▶ [HOW TO COMPLETE THIS TASK]:
The answer is every line of the records that holds the word "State", copied in full.
=====
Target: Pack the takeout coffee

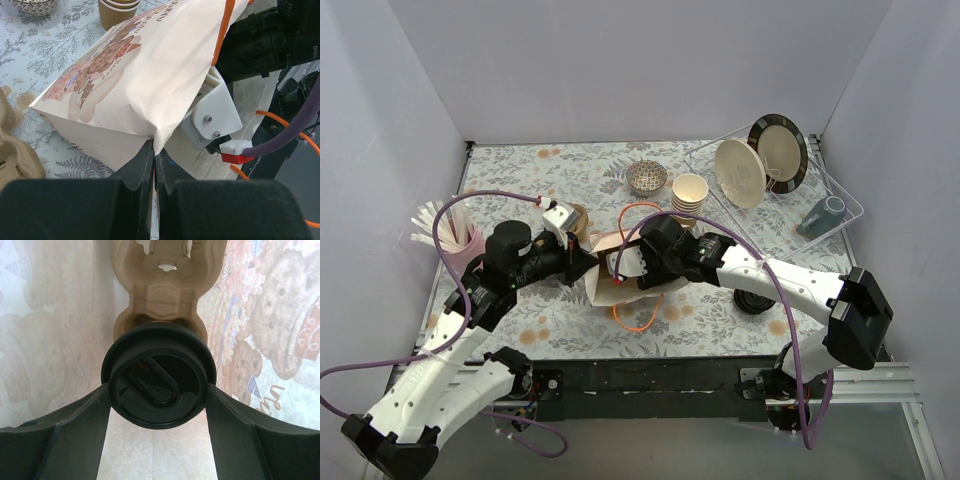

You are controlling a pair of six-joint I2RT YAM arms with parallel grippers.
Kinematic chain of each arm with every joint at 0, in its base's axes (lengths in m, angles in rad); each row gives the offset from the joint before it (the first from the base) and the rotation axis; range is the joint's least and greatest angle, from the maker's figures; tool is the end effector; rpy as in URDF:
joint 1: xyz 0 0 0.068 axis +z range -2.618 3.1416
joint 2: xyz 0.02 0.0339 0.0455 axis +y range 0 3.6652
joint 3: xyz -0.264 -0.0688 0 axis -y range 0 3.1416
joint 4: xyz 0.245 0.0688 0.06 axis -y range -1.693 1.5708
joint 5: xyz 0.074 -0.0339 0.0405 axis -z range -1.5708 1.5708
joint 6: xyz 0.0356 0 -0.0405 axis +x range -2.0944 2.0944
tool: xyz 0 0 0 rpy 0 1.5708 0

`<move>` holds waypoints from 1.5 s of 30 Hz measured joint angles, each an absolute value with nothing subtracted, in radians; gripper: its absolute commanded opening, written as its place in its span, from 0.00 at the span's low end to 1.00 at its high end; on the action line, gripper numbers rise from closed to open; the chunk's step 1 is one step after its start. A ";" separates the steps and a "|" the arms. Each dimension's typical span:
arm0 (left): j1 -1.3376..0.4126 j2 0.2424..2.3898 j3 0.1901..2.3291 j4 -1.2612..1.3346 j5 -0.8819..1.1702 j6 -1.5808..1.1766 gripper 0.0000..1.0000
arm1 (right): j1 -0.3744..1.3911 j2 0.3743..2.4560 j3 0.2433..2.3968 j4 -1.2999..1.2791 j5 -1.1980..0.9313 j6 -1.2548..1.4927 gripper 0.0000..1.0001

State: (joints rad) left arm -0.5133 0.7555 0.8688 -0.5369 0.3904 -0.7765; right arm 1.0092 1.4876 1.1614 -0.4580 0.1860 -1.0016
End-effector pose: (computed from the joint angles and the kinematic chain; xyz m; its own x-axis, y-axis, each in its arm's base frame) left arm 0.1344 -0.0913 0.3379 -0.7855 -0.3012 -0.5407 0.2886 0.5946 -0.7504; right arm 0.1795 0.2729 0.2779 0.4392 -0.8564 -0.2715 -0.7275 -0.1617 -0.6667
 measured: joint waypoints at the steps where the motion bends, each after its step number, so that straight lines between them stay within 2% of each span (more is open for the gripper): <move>1: -0.513 0.756 0.869 -0.537 0.390 -0.776 0.00 | 1.009 1.488 1.161 -0.455 0.187 -1.002 0.14; 29: -0.513 0.788 0.869 -0.511 0.368 -0.876 0.00 | 0.988 1.560 1.161 -0.347 0.171 -1.055 0.13; 32: -0.513 0.794 0.869 -0.512 0.362 -0.887 0.00 | 0.980 1.560 1.161 -0.332 0.157 -1.055 0.10; 45: -0.513 0.812 0.886 -0.522 0.320 -0.925 0.00 | 0.966 1.549 1.074 -0.203 0.133 -1.054 0.10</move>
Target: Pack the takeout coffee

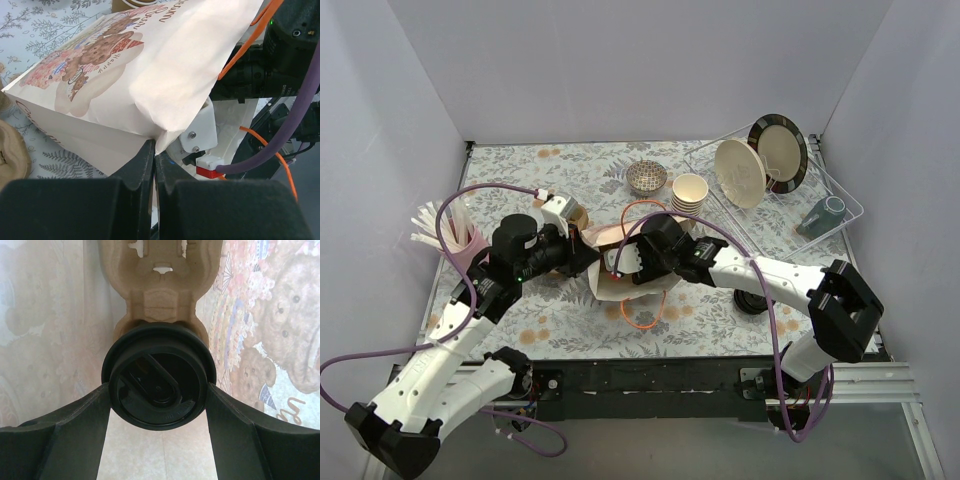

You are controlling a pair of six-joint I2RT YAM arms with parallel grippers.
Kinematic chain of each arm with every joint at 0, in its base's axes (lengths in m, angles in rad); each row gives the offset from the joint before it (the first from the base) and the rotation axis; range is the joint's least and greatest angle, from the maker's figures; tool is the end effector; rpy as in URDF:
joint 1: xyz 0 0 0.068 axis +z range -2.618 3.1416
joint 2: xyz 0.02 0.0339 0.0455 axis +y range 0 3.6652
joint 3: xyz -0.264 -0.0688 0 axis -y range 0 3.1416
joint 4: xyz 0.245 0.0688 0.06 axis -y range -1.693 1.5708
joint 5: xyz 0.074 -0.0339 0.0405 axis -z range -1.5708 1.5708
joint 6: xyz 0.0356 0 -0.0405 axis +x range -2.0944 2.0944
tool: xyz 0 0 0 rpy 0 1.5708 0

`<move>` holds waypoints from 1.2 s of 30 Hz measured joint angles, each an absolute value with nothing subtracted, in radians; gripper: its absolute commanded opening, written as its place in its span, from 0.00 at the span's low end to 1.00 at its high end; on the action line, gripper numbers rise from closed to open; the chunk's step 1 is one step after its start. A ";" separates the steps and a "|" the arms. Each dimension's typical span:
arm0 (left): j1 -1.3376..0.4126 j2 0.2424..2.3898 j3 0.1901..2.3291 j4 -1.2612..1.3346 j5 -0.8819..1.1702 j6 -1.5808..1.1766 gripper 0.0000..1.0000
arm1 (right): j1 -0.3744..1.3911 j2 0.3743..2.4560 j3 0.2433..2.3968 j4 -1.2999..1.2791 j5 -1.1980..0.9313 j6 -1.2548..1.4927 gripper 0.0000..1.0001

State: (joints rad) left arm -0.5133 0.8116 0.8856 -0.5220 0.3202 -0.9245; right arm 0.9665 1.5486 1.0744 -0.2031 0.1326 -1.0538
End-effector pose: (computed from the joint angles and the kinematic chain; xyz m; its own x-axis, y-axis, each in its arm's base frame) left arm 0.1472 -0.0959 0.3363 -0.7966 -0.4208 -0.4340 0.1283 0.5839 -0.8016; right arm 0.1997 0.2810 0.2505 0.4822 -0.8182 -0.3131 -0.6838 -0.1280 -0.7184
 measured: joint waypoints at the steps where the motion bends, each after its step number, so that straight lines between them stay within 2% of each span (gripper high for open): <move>1: -0.513 0.815 0.886 -0.522 0.319 -0.931 0.00 | 0.964 1.547 1.070 -0.196 0.130 -1.053 0.11; 18: -0.513 0.831 0.899 -0.525 0.295 -1.013 0.00 | 0.933 1.543 1.031 -0.137 0.093 -1.048 0.11; 21: -0.512 0.831 0.899 -0.525 0.296 -1.015 0.00 | 0.929 1.543 1.031 -0.138 0.089 -1.042 0.14; 22: -0.513 0.832 0.899 -0.525 0.297 -1.015 0.00 | 0.929 1.543 1.031 -0.138 0.089 -1.039 0.19; 28: -0.513 0.840 0.899 -0.526 0.311 -1.010 0.00 | 0.924 1.543 1.036 -0.147 0.092 -1.004 0.32; 36: -0.513 0.858 0.899 -0.520 0.329 -1.000 0.00 | 0.923 1.543 1.065 -0.210 0.110 -0.964 0.36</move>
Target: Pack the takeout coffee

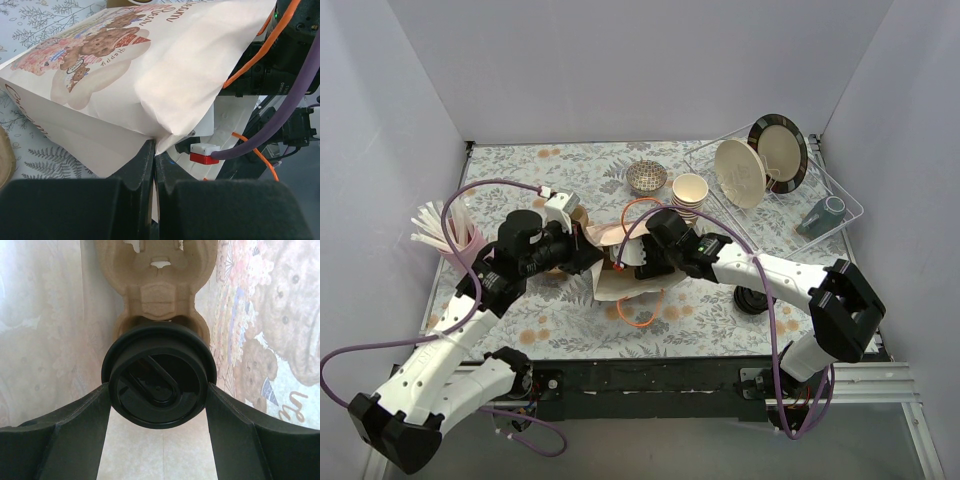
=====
▶ [RESULT FOR THIS TASK]:
State: (joints rad) left arm -0.5133 0.7555 0.8688 -0.5369 0.3904 -0.7765; right arm 1.0092 1.4876 1.1614 -0.4580 0.1860 -1.0016
State: (joints rad) left arm -0.5133 0.8116 0.8856 -0.5220 0.3202 -0.9245; right arm 0.9665 1.5486 1.0744 -0.2031 0.1326 -1.0538

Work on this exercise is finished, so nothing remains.